Он неуверенно взмахнул рукой, как бы ища поддержки у собеседника.
— Да, я очень хорошо вас понимаю. Однажды я шел по улице в Риме и со мной поздоровался прохожий. Я помнил, что мы, кажется, где-то встречались, и больше ничего. — Помолчав, Брунетти все же отважился на продолжение: — Оказалось, что за два года до того я арестовал его в Неаполе.
К счастью, оба слушателя рассмеялись. Канале спросил:
— Можно я оставлю себе рисуночек? Если я иногда буду смотреть на него, то, возможно, я что-нибудь да вспомню.
— Разумеется. Я очень признателен вам за помощь.
Мацца, помявшись, поинтересовался:
— А как он выглядел, когда вы его нашли? Ну… сильно он был на себя непохож?
Брунетти кивнул.
— Неужели им мало? — вмешался Канале. — Для чего им еще и убивать нас?
И хоть этот вопрос был выше компетенции тех сил, которым служил Брунетти, он ответил:
— Понятия не имею.
Глава одиннадцатая
Назавтра была пятница. Брунетти решил, что стоит наведаться в квестуру Венеции и разобрать всякие бумажки и почту, что поступила на его имя за неделю. За утренним кофе он признался Паоле, что ему не терпится узнать, что новенького в «Il Caso Patta» [18].
— Ни «Дженте», ни «Оджи» ничего не сообщают, — доложила Паола, ссылаясь на два самых популярных «желтых» журнала. — Хотя, скорее всего, синьора Патта не настолько знаменита, чтобы о ней писали «Дженте» или «Оджи».
— О да! Только ей об этом не говори, — засмеялся Брунетти.

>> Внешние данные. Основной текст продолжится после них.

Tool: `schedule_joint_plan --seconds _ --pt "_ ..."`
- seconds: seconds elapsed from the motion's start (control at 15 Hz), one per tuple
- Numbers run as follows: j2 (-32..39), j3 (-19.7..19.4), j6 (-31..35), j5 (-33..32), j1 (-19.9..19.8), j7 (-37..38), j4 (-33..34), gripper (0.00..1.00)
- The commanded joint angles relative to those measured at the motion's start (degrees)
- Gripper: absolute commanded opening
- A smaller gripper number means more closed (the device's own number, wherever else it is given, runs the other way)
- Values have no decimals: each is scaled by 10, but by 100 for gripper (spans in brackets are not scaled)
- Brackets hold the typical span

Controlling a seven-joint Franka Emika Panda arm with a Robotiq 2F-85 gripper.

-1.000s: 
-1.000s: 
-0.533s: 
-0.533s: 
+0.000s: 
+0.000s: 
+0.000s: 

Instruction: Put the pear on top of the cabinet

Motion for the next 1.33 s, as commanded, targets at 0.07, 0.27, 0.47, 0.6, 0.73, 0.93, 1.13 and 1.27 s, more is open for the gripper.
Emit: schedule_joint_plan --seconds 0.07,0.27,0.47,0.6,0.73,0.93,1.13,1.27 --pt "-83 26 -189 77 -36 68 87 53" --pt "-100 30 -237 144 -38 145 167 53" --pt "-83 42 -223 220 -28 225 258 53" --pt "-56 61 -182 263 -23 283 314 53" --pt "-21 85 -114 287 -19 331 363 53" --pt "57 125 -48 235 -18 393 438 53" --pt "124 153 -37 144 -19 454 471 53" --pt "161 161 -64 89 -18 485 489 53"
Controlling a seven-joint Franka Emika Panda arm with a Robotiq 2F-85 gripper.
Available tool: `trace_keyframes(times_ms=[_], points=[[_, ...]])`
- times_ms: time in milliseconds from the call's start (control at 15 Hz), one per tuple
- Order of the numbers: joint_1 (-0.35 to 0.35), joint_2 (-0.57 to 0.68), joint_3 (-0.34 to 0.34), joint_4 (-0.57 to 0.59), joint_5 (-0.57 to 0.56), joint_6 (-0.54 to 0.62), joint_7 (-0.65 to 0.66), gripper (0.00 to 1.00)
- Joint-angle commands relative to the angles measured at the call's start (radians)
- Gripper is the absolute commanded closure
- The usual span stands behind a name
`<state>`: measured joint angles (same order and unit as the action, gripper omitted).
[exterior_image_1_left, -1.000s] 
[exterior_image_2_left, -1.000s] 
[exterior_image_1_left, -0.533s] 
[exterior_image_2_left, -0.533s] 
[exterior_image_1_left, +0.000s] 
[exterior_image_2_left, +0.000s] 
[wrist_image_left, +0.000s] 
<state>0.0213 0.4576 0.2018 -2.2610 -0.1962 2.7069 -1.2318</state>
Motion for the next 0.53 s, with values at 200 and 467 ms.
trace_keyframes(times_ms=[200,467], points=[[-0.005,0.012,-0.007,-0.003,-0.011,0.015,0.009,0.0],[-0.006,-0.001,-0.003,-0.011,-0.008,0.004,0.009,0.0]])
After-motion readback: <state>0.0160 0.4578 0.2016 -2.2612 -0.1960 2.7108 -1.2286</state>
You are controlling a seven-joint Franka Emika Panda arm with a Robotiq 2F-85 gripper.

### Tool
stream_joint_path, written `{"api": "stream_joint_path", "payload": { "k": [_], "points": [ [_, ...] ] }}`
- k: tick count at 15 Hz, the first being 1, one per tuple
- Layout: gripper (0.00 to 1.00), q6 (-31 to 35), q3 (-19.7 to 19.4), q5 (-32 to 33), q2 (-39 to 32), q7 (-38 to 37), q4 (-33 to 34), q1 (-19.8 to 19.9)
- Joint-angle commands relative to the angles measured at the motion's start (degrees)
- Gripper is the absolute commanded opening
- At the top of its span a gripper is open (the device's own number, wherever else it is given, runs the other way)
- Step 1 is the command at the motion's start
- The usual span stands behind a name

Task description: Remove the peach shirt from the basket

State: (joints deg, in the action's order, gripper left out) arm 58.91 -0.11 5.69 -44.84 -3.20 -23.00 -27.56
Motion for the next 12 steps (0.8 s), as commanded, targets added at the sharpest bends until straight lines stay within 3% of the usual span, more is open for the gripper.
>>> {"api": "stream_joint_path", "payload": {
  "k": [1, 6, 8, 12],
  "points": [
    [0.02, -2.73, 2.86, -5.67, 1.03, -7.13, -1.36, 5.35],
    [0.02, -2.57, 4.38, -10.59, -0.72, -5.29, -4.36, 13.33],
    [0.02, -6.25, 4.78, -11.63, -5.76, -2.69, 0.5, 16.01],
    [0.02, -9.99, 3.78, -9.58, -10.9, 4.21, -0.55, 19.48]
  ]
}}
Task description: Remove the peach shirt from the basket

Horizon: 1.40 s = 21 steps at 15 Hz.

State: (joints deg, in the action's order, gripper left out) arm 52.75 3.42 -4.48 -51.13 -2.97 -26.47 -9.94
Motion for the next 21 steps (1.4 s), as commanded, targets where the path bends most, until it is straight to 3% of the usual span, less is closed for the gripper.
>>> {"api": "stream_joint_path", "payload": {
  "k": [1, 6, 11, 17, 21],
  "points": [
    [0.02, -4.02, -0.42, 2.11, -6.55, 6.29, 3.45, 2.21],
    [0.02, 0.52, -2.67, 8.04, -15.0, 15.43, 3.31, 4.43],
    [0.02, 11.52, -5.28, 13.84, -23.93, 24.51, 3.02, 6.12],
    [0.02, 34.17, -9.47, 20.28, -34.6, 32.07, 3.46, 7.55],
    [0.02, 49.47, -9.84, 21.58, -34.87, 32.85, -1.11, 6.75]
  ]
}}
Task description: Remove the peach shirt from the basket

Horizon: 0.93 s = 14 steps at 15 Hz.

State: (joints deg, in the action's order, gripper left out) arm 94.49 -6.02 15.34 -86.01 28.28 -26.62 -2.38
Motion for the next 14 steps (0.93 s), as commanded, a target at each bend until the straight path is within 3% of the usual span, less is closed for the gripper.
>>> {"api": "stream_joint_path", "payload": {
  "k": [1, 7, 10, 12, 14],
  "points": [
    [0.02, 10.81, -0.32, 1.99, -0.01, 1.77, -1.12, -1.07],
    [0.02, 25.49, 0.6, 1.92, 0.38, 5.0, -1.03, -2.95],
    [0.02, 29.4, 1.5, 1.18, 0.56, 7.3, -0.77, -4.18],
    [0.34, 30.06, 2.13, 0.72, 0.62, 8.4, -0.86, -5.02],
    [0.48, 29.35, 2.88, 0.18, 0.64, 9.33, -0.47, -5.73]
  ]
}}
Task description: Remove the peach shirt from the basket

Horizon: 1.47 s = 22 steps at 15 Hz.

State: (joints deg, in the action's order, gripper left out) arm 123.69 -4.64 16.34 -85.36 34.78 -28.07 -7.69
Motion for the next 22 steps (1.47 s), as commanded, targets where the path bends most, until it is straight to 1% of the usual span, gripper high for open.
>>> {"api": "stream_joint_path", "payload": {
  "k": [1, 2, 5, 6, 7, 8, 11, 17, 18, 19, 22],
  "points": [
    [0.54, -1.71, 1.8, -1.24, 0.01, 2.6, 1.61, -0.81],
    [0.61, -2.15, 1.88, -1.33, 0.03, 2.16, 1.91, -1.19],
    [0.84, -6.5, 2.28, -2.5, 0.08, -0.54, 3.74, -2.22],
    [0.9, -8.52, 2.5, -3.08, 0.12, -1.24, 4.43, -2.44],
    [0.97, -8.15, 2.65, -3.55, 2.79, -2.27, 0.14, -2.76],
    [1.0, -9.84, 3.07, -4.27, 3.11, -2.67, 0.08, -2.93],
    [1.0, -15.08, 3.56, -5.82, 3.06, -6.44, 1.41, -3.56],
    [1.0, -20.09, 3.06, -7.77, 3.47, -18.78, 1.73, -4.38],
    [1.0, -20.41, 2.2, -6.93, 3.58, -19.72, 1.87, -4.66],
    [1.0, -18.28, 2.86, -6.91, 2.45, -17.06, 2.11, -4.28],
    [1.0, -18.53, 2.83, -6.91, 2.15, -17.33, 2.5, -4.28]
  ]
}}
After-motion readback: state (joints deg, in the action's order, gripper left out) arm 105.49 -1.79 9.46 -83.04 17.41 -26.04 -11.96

— Я очень надеюсь, что синьора Патти никогда не услышит от меня ни слова, — сухо заметила Паола. Впрочем, ради продолжения разговора она тут же смягчилась и спросила: — Как ты считаешь, что станет делать Патта?
Брунетти ответил не прежде, чем допил кофе и аккуратно поставил чашку на стол:
— Ждать, пока она надоест Бурраске или пока Бурраска ей надоест и она приползет обратно. Что же ему еще остается?
— А что за человек этот Бурраска?
Спрашивать, есть ли в полиции на него досье, было излишне, и Паола не спрашивала, зная, что на любого богатого итальянца в полиции имеется досье.
— Насколько я слышал, это редкий мерзавец. В Милане он держит наркоторговлю, разъезжает на шикарных авто с шикарными безмозглыми девицами.
— Что ж, на этот раз ему пришлось довольствоваться половиной того, к чему он привык.
— Как это?
— Синьора Патта. Она хоть и не девица, но зато безмозглая.
— А ты хорошо ее знаешь? — Брунетти давно перестал удивлялся тому, что Паола всех знает. И все.
— Нет. Но я знаю, что она вышла замуж за Патту и до сих пор не развелась. Чтобы уживаться с таким надутым индюком, надо быть ему под стать.
— Как же ты уживаешься со мной? — Брунетти улыбнулся, напрашиваясь на комплимент.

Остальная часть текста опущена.